- _PROBLEM DESCRIPTION_
Search term "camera": copy each line of the records that contains it.

◇ ◇ ◇ ◇ ◇

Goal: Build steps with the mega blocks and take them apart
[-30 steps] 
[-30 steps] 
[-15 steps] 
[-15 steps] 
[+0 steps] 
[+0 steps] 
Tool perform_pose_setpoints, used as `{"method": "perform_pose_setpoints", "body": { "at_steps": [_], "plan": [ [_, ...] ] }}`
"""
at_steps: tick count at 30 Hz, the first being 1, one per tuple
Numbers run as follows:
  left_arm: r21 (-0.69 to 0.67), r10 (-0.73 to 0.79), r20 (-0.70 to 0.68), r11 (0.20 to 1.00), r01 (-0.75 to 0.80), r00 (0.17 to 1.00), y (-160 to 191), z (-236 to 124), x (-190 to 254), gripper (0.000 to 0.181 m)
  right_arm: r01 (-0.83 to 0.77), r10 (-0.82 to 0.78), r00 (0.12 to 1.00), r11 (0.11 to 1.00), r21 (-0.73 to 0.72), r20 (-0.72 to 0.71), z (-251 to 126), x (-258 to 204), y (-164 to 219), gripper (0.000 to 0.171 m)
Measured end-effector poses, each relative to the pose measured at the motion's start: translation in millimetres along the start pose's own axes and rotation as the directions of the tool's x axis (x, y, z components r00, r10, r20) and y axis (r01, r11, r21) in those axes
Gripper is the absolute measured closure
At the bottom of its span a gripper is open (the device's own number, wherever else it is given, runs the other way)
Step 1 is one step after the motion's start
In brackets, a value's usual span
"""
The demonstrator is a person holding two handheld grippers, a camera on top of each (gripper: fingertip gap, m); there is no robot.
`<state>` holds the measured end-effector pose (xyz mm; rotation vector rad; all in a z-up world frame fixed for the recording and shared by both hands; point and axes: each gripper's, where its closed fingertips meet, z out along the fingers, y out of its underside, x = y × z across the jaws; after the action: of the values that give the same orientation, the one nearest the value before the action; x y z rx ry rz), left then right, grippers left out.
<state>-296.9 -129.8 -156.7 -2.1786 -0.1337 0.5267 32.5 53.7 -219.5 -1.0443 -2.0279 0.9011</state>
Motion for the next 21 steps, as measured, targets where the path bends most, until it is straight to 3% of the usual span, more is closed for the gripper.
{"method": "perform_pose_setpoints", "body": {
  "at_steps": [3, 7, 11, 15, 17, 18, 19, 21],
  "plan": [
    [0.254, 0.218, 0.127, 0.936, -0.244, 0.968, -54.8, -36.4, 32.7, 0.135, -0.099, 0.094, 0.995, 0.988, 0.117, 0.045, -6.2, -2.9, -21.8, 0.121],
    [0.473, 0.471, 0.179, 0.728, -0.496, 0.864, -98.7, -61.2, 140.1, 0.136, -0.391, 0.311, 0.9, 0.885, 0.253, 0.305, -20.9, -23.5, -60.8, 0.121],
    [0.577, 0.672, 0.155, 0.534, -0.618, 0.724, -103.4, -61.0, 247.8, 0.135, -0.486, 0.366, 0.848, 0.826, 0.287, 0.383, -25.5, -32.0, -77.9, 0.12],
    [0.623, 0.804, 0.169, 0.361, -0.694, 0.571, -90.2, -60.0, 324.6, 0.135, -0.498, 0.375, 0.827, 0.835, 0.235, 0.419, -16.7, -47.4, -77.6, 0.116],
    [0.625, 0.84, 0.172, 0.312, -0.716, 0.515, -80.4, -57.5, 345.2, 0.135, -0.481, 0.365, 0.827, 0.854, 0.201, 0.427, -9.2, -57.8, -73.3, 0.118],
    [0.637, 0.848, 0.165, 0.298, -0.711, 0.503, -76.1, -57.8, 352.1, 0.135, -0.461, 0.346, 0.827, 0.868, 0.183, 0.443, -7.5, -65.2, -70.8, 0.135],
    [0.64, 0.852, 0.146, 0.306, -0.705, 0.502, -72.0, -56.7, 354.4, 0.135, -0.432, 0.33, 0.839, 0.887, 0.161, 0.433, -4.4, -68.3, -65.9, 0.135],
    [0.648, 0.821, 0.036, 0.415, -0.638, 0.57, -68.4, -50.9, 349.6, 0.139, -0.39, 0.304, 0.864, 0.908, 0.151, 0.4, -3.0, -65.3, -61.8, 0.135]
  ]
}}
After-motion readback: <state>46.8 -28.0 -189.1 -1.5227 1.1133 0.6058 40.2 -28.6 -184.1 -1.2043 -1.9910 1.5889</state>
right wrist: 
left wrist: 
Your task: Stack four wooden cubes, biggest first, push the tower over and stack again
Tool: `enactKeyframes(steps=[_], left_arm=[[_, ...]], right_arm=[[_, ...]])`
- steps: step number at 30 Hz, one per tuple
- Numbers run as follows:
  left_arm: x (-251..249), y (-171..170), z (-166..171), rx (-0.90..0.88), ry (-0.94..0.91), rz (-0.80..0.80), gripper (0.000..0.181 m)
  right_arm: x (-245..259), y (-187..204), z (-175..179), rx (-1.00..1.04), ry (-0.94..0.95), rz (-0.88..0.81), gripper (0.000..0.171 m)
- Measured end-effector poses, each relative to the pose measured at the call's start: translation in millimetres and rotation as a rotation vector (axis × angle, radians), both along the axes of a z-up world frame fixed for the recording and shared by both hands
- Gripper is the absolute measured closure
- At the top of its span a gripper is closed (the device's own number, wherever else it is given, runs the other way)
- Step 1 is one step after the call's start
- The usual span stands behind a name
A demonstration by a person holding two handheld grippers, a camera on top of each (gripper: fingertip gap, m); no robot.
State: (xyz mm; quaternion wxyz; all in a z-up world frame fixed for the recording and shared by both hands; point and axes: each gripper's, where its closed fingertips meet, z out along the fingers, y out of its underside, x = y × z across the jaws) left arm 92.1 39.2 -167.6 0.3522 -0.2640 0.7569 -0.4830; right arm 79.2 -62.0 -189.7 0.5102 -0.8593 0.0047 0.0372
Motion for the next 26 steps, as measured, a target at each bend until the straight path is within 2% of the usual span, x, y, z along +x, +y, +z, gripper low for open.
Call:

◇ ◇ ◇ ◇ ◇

- _RESPONSE_
The demonstrator is a person holding two handheld grippers, a camera on top of each (gripper: fingertip gap, m); there is no robot.
A demonstration by a person holding two handheld grippers, a camera on top of each (gripper: fingertip gap, m); no robot.

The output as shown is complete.